Covid-19 and H-2A

Covid-19 and H-2A

David Sparks Ph.D.
David Sparks Ph.D.
I’ll never forget listening to Pastor Mike Schlagel Prehime at an Idaho Farm Bureau meeting as he spoke about the misguided fears of immigrants. "So much of the fear that is around immigration reform is economic fear. Fear of loss of jobs, fear that the economic system is being unduly burdened by immigrants. My colleagues have shared that that is not true. Our immigrant families, brothers and sisters, are contributing to the economy, they are providing jobs, they are filling jobs that are necessary and needed. We can create policy that is based out of love and care. That is because it is a positive economic impact. Many of those fears that we have and that we speak about in our political rhetoric are not true fears.
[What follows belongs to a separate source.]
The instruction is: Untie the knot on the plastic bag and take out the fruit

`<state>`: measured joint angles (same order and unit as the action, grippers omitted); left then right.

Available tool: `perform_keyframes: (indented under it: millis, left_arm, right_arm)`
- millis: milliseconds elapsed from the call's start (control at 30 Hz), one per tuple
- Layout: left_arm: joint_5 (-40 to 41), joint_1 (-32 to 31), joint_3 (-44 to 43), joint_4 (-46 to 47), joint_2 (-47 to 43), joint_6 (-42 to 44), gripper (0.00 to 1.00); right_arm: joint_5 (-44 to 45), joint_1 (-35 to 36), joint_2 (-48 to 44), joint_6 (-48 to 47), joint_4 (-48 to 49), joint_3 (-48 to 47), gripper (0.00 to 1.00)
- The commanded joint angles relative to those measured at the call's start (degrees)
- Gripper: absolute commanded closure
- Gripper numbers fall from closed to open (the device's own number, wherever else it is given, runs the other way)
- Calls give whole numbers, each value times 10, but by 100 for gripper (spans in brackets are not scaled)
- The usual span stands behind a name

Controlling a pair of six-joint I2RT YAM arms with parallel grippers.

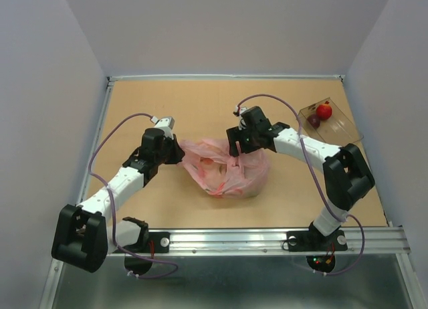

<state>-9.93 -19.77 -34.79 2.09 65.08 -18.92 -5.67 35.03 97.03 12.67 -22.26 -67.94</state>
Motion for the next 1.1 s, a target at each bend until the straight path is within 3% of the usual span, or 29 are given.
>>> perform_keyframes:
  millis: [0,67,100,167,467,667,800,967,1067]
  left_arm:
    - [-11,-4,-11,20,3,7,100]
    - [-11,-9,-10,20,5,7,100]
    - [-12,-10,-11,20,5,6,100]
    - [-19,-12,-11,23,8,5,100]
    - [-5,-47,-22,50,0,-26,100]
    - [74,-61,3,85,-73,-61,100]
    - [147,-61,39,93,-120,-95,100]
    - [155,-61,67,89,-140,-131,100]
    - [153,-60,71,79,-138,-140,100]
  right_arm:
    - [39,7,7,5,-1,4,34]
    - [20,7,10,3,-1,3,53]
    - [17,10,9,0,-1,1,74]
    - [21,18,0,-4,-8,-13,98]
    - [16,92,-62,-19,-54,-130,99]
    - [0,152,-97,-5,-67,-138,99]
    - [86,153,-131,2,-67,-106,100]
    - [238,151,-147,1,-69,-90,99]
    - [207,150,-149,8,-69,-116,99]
They are true fears in that it is a legitimate fear to be fearful about.

A State Department's decision to not process new H-2A visas means a sever agriculture labor shortage this season.

Last year alone, the Department of Labor certified a quarter of a million H2-A requests from US farmers.

It works this way: when the Labor Department certifies the farm positions, Ag operations are then allowed to recruit workers who complete the visa applications in US consulates. State Department data shows that last year it issued 204-thousand H-2A visas to workers from around the world. While at least 180,000 came from Mexico.

The U.S. State Department will not process new H-2A visas during the COVID-19 crisis and that leaves a chronic need for farm labor this summer. Farm Bureau member Chalmers Carr, a farmer from South Carolina, says the decision means farmers can’t have access to new H-2A workers.

“Luckily for us, we’ve been in the H-2A program for 22 years now. So, everybody this year except for 15 out of our 727 are all returning workers. So, the impact on our operation, if it only remains to new workers, will not be that impactful,” said Carr.

However, If the issue is not resolved, Carr says there could be a production decline.

“Last year, there were 205,000 H-2A workers that were entered into this county. This year, that number was projected somewhere north of 235,000. So, that already means 30,000 were going to be new workers. And then if you add on to that the percentage of workers that don’t return, we could have potentially 50,000 fewer H-2A workers coming into this county. The bottom line is if this isn’t corrected and this virus doesn’t go away, I am concerned that we will see less production than desired,” added Carr.

Farmers say in the meantime, they are taking steps to help workers reduce their risk of getting COVID-19.